WHAT TO WORK ON: The answer must be every line below that holds the word "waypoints".

EXERCISE MATERIALS:
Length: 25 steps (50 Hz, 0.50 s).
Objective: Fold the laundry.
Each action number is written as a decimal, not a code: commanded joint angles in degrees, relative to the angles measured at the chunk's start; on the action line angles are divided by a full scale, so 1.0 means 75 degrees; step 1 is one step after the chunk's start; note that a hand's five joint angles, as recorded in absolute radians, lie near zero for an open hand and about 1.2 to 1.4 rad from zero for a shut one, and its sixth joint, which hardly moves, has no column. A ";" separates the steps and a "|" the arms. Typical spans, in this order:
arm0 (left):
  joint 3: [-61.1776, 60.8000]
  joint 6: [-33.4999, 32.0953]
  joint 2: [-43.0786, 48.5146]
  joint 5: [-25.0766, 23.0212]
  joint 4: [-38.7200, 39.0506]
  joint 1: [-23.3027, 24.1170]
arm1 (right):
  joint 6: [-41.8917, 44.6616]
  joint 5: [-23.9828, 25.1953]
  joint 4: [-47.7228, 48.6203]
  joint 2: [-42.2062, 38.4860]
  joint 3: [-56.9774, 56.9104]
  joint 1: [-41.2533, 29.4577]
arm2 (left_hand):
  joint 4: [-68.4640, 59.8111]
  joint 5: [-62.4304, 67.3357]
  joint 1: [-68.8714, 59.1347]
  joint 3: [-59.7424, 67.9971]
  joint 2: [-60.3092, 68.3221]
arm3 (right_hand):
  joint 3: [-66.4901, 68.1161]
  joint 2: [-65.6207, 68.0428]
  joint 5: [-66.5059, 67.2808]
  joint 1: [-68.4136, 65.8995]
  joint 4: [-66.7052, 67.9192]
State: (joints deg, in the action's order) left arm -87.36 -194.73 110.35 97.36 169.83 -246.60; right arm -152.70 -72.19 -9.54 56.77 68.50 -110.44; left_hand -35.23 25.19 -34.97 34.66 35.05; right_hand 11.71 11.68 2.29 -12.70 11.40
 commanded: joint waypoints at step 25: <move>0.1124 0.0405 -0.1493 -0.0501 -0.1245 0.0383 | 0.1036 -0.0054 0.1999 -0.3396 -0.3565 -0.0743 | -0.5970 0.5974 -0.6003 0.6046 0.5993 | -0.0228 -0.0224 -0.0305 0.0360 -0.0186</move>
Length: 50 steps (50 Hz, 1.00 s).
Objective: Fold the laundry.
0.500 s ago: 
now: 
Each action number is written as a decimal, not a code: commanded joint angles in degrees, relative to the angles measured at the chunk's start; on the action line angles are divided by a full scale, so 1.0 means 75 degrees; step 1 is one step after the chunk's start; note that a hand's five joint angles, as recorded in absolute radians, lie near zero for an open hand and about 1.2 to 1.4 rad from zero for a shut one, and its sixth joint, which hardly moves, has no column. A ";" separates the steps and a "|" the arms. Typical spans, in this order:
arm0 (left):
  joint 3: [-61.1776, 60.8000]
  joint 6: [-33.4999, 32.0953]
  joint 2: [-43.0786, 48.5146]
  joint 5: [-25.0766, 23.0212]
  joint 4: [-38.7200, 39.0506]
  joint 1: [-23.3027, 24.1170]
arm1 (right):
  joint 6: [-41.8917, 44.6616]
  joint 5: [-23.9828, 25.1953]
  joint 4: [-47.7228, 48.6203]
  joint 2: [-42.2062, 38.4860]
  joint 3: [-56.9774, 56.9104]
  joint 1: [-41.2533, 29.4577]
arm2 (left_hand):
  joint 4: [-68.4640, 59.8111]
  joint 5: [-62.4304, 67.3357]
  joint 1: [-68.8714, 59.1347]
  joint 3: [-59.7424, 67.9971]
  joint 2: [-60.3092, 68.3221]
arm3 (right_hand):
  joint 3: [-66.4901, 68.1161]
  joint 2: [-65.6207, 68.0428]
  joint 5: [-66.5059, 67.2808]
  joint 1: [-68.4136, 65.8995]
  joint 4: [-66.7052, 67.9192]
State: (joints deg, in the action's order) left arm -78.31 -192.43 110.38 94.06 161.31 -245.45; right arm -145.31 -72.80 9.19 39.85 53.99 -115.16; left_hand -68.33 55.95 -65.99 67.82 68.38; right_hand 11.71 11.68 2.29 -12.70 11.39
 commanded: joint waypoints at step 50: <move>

RESPONSE TO THIS EXERCISE:
 commanded: joint waypoints at step 25: <move>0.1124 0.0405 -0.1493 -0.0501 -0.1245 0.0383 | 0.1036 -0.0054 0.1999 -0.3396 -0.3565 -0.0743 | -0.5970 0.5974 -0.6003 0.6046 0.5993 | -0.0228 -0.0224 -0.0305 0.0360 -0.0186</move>
 commanded: joint waypoints at step 50: <move>

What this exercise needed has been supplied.